1. Alex Duthart. No one has had a bigger impact on pipe band drumming as the elder Duthart. He essentially invented modern music for the pipe band snare, adapting concepts from Swiss-style drumming, and composing some of the most musical scores ever. He is to drumming what GS, Willie Ross, Angus MacKay and Donald MacLeod were to piping.
2. Jim Kilpatrick. While he is by a wide margin the most successful competitor in pipe band drumming history, with solo and band records that may never be topped, Kilpatrick would probably be the first to admit that he trails the legend that is Alex Duthart. But it can be argued that KP has made a bigger impact on the development of the snare drum itself than anyone, and his tireless teaching around the world certainly rivals, if not bests, that of Duthart. History may well eventually decide that Kilpatrick deserves the number-one spot.
3. Reid Maxwell. He’s won the World Pipe Band Championship Sash numerous times, and with two different bands. As a member of Dysart & Dundonald in the 1970s, the 78th Fraser Highlanders in the 1980s and Simon Fraser University in the 1990s and 2000s, Maxwell has won World Drum Corps championships in four decades. For my money, Maxwell is most responsible for SFU’s always terrific ensemble production. He’s taught dozens of top-flight drummers, many from scratch, and he still seems to have many playing years ahead of him.

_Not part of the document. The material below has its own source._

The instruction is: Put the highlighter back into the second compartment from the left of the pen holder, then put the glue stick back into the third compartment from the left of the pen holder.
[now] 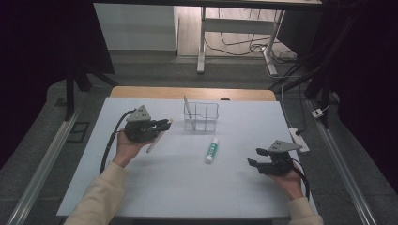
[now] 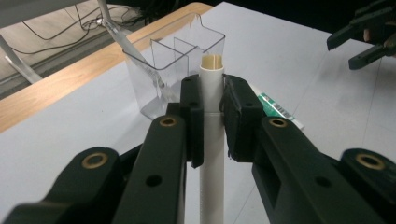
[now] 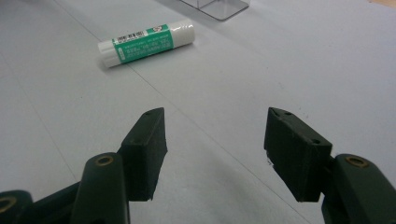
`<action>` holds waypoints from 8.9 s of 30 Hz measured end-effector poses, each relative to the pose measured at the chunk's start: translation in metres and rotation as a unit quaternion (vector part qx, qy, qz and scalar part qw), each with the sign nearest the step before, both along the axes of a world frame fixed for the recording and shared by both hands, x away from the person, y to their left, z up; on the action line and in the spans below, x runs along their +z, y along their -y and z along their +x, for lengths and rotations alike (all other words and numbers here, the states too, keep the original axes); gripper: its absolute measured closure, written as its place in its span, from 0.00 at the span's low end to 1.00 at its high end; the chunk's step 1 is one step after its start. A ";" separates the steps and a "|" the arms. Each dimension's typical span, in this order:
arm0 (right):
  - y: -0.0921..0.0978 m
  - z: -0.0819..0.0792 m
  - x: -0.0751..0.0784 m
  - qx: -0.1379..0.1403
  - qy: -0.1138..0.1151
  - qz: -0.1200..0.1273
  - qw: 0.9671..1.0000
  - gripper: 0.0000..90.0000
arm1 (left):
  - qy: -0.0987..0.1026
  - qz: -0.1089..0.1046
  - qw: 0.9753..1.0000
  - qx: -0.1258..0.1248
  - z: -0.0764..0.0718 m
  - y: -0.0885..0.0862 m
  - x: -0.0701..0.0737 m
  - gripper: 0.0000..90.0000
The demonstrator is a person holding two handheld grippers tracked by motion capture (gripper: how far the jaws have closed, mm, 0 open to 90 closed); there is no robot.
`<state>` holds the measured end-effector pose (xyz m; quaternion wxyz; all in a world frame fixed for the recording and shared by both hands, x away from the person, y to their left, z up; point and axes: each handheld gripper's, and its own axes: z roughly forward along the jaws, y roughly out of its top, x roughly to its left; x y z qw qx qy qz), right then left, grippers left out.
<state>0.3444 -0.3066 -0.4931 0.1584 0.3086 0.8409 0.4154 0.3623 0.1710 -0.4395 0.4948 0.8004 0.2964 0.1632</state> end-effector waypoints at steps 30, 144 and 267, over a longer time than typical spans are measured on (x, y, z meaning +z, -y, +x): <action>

4. Tom Brown. “Tam Broon” has played such a major role in the development of drummers in the West Lothian corridor over almost forty years with the Boghall & Bathgate organization that he has to be in my top-five. In the 1980s he made great use of the bass-section, experimenting with differently pitched tenors and a rhythmical bass that, along with a technically brilliant snare line, would lift Boghall further up prize-lists at majors.
5. Wilson Young. It may sound trivial, but Young was the first drummer to actually incorporate other percussion instruments into the pipe band. As Lead-Drummer of Red Hackle – a band that narrowly missed winning the World’s several times – Young partnered with Pipe-Major John Weatherston on several albums to raise the musical complexity of the modern pipe band. Wilson Young is an unsung pioneer of pipe band drumming.
History will determine whose names will live on, and who knows who the next Alex Duthart or Jim Kilpatrick will be? I’d love to hear your choices for the top-five pipe band snare drummers of all time and why.